*EXERCISE OBJECTIVE*.
Every line from the first record below down to the line that includes "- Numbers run" must be reproduced exactly; the pictures are not.

*PROVIDED RECORDS*.

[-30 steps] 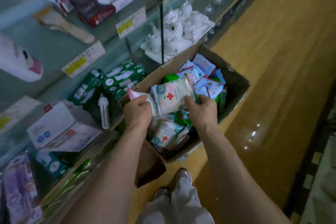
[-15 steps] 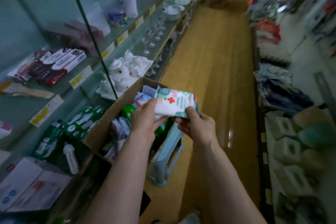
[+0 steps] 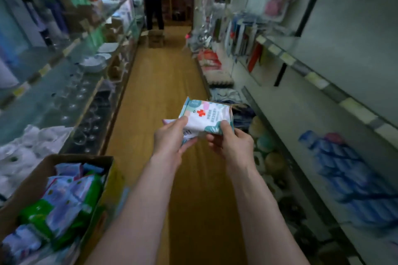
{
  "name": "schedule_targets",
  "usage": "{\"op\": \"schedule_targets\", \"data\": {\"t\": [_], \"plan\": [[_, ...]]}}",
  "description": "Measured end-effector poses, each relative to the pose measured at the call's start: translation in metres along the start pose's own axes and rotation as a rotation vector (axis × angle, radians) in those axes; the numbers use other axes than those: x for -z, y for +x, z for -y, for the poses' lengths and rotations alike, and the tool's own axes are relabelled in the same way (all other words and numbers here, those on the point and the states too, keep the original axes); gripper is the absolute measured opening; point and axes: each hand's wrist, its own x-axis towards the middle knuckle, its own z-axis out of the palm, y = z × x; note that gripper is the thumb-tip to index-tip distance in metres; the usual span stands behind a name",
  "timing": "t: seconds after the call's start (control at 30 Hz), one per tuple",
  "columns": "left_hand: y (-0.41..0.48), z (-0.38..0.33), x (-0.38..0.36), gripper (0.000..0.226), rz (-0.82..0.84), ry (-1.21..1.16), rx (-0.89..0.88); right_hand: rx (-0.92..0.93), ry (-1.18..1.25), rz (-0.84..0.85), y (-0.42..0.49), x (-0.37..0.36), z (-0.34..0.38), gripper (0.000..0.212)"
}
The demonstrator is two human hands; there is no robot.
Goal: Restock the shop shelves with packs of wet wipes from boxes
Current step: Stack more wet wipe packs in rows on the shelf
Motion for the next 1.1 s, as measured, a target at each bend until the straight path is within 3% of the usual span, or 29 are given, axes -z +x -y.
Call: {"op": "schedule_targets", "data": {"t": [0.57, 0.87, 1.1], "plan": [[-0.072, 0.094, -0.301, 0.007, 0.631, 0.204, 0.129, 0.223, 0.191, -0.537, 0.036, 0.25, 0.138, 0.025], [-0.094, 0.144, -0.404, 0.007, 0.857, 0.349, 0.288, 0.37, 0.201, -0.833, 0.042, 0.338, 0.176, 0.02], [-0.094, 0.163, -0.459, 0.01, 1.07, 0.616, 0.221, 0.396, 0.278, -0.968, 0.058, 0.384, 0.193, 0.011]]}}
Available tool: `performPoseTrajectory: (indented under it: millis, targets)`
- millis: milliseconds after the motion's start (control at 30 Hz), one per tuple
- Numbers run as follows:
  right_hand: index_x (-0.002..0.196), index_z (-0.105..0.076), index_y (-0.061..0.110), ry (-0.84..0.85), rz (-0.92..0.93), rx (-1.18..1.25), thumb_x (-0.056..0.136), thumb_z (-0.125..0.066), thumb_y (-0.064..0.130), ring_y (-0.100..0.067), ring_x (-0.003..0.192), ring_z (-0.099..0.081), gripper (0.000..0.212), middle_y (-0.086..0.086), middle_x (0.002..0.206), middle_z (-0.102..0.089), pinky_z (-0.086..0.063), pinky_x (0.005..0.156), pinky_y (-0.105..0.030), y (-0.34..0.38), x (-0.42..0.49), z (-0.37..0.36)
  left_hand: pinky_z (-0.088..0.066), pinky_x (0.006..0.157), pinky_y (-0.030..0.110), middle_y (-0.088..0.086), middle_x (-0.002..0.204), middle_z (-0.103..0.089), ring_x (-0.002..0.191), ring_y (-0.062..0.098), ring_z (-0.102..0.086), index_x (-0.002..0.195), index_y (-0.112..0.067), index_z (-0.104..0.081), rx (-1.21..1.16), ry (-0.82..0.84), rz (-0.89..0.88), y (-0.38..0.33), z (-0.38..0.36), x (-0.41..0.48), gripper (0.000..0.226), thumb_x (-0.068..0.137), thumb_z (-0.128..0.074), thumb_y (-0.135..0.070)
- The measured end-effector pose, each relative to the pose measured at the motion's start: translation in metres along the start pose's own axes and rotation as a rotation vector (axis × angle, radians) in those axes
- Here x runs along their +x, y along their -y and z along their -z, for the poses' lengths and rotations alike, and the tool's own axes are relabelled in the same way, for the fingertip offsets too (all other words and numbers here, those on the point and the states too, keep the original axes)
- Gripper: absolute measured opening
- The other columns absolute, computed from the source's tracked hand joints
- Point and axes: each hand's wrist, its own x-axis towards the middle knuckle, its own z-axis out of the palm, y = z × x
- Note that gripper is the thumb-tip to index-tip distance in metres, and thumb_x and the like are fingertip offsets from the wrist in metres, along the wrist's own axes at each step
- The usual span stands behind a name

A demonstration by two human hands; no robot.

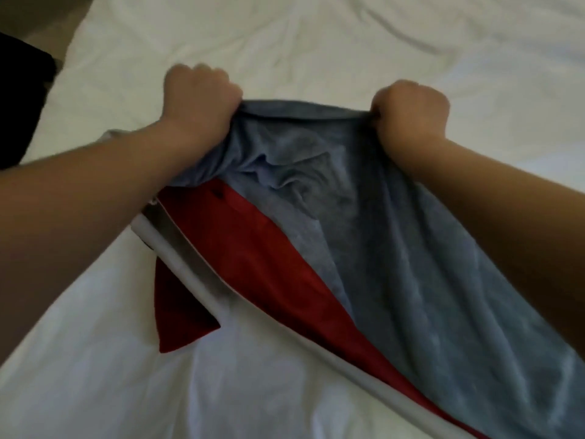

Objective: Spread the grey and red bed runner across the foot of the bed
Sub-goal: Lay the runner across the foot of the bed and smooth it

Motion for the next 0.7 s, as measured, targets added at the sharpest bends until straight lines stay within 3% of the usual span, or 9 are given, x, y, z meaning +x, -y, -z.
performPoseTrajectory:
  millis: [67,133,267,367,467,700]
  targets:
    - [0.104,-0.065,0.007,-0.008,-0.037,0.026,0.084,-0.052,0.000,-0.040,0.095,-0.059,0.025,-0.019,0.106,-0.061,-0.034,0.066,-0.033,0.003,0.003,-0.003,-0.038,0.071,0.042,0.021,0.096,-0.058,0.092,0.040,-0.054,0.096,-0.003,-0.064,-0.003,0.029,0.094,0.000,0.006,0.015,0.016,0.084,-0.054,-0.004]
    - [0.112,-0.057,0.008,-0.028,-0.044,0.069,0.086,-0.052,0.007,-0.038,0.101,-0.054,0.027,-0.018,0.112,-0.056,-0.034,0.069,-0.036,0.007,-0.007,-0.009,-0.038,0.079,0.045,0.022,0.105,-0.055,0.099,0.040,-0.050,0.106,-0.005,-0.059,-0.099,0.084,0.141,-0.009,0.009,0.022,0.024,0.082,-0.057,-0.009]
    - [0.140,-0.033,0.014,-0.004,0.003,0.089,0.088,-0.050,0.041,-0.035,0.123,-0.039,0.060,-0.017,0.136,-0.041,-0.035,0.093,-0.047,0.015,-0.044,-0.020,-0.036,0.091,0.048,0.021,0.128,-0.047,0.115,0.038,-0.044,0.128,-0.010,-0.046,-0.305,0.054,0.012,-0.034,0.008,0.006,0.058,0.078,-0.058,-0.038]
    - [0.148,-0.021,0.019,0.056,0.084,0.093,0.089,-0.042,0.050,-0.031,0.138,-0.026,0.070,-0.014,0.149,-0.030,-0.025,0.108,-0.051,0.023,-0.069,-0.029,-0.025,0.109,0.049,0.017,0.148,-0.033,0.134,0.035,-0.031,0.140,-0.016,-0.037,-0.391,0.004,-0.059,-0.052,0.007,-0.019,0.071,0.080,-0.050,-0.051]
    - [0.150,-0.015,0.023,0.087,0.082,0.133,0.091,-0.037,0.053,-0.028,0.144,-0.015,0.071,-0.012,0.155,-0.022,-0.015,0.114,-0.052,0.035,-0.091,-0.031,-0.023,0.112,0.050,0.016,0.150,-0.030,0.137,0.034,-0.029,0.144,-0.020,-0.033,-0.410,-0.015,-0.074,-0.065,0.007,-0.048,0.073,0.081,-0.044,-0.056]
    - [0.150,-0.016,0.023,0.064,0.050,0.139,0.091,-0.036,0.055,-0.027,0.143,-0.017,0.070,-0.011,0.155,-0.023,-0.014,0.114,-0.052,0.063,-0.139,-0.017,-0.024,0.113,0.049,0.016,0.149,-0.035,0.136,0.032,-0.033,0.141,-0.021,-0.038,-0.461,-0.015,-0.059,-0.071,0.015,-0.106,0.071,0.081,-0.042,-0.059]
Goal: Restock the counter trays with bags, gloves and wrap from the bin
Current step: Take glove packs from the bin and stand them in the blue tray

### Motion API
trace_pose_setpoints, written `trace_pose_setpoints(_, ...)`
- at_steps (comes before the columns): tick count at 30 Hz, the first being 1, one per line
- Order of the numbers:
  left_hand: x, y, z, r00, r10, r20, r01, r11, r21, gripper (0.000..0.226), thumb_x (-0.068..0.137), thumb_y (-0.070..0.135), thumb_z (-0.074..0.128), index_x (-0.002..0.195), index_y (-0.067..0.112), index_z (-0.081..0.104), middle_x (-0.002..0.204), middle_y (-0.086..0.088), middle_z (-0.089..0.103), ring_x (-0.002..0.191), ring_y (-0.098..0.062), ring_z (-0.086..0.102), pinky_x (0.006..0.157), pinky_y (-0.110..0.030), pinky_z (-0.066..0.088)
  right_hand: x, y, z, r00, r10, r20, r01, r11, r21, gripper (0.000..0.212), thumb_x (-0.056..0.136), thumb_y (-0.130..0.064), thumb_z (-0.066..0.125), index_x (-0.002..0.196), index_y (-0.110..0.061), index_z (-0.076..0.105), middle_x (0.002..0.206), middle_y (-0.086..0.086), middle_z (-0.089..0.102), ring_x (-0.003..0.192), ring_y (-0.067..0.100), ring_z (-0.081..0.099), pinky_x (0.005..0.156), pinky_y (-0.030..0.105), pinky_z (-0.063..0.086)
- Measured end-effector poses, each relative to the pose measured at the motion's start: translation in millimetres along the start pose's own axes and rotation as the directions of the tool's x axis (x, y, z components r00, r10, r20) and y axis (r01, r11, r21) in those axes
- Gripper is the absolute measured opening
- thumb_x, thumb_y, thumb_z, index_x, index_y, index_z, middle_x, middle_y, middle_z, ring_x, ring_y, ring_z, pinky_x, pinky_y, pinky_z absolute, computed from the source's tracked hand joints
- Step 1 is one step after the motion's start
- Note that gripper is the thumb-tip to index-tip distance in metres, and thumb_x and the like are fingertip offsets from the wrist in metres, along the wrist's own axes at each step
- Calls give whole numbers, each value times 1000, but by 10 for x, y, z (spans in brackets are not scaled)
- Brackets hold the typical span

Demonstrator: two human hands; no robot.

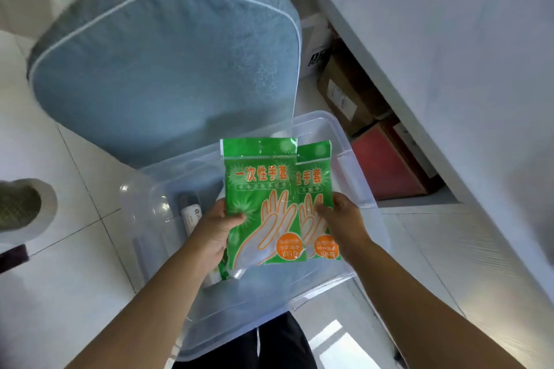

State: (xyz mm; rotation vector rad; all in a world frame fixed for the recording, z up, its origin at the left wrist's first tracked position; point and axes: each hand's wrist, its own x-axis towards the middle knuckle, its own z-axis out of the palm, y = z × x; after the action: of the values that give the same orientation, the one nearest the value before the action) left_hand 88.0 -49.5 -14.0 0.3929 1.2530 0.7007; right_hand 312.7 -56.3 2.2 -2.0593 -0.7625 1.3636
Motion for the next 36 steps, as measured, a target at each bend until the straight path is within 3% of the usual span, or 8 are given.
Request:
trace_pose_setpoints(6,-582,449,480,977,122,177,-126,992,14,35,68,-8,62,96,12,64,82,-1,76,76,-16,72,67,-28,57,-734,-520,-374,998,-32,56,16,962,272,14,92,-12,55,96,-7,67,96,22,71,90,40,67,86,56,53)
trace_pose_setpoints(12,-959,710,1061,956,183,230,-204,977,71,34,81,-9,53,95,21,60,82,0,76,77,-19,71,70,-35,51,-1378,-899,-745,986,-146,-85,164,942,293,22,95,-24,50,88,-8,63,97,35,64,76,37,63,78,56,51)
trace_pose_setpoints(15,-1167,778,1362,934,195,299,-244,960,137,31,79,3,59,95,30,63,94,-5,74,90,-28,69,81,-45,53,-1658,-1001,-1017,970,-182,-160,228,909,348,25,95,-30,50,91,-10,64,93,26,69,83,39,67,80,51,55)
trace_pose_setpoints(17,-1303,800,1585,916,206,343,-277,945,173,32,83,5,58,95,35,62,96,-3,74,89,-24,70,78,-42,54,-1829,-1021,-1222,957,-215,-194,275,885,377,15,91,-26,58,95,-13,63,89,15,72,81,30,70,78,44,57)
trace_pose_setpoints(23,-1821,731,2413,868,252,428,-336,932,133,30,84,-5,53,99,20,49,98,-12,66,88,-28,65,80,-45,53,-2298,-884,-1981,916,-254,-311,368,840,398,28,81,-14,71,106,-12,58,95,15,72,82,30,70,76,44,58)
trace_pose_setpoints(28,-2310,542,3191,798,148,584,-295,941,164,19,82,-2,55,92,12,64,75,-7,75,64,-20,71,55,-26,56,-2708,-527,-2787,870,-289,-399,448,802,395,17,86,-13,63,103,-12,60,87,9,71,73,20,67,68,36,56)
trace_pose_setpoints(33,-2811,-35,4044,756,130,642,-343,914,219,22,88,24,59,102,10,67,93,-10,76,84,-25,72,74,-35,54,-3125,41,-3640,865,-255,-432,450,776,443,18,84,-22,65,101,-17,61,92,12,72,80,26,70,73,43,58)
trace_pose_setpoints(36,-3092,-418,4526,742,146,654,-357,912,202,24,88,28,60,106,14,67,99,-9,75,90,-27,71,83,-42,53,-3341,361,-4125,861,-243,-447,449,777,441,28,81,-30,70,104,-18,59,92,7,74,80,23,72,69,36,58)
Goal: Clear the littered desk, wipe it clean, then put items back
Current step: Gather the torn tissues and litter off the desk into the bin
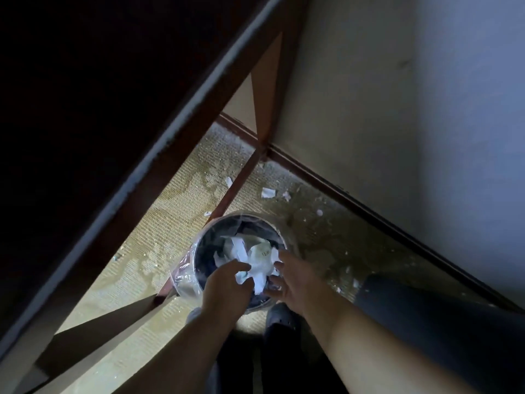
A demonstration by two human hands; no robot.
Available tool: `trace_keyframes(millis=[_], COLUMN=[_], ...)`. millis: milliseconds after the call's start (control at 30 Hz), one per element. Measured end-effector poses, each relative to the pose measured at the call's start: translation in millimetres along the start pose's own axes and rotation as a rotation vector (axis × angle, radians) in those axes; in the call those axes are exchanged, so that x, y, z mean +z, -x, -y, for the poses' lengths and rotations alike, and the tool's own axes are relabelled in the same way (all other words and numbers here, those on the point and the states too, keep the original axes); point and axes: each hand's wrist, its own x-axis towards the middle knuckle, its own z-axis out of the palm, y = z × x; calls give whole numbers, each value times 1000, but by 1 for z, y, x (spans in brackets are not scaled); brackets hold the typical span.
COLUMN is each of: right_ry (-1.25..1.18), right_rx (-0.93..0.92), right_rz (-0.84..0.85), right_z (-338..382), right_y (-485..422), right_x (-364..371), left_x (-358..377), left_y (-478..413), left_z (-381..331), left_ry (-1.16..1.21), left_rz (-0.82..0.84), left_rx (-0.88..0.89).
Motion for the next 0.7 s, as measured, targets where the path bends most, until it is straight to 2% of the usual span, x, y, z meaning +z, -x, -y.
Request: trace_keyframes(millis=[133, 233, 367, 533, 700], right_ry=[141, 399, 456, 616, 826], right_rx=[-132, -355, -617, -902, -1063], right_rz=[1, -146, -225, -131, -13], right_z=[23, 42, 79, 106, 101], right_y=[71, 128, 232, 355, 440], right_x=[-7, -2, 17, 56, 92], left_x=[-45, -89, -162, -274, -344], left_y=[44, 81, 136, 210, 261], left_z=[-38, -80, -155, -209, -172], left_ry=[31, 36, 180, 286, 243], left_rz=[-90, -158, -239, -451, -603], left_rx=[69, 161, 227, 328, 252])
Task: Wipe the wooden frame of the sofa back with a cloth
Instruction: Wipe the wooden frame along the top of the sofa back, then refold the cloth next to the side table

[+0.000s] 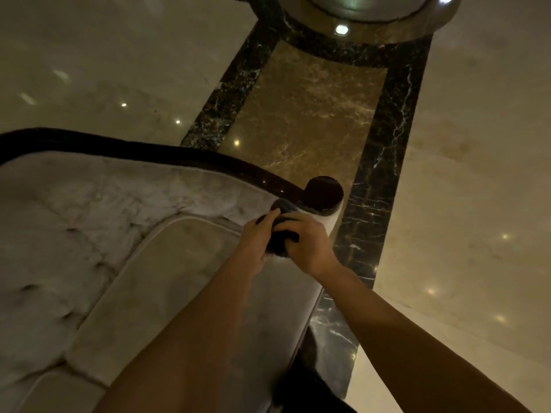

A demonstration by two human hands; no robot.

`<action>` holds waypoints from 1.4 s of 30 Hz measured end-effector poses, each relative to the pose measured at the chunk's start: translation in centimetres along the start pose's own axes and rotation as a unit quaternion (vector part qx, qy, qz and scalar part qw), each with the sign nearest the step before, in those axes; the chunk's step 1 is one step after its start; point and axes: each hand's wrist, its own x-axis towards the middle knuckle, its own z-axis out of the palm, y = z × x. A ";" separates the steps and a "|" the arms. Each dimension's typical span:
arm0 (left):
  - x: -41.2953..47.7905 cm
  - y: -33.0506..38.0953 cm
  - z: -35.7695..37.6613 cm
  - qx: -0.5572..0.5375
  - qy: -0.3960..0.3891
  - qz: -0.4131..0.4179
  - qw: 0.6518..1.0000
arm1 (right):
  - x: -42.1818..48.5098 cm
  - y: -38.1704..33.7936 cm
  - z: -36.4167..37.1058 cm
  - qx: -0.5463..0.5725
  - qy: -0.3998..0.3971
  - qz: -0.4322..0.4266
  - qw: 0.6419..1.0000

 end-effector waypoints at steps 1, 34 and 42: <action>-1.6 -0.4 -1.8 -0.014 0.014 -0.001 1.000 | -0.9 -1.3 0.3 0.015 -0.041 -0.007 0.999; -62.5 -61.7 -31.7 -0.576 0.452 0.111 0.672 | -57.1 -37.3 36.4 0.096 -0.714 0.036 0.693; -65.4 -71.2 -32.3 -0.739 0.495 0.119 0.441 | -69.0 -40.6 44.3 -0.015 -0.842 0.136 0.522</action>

*REPLY*.
[-30 steps] 
[-15 steps] 
[+0 steps] 
{
  "name": "schedule_targets",
  "usage": "{\"op\": \"schedule_targets\", \"data\": {\"t\": [_], \"plan\": [[_, ...]]}}",
  "description": "Measured end-effector poses, each relative to the pose measured at the call's start: translation in metres along the start pose's own axes and rotation as a rotation vector (axis × angle, radians) in those axes; the numbers use other axes than those: x for -z, y for +x, z for -y, for the poses' lengths and rotations alike, and the tool's own axes are relabelled in the same way (all other words and numbers here, those on the point and the states too, keep the original axes); gripper is the absolute measured opening; point and axes: each hand's wrist, its own x-axis towards the middle knuckle, its own z-axis out of the palm, y = z × x; note that gripper is the thumb-tip to index-tip distance in metres; the usual span stands behind a name",
  "timing": "t: seconds after the call's start (control at 30 Hz), one per tuple",
  "columns": "left_hand: y (-0.41..0.48), z (-0.38..0.33), x (-0.38..0.36), gripper (0.000..0.226), rz (-0.82..0.84), ry (-1.21..1.16), rx (-0.89..0.88); right_hand: rx (-0.92..0.93), ry (-1.18..1.25), rz (-0.84..0.85), y (-0.42..0.49), x (-0.37..0.36), z (-0.34..0.38), gripper (0.000..0.212)"
}
The demonstrator is two human hands; there is no robot.
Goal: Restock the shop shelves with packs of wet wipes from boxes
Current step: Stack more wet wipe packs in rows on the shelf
Motion for the next 1.1 s, as measured, a target at each bend until the straight path is within 3% of the usual span, or 29 are given, axes -z +x -y.
Call: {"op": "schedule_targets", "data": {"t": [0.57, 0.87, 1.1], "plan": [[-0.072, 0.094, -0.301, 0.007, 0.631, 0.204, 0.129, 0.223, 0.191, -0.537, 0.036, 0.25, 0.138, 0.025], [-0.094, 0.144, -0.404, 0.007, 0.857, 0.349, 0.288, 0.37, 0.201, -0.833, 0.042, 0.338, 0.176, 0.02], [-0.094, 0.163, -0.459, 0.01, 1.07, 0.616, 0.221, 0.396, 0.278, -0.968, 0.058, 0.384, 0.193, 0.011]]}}
Available tool: `performPoseTrajectory: (indented under it: millis, targets)`
- millis: milliseconds after the motion's start (control at 30 Hz), one per tuple
- Numbers run as follows:

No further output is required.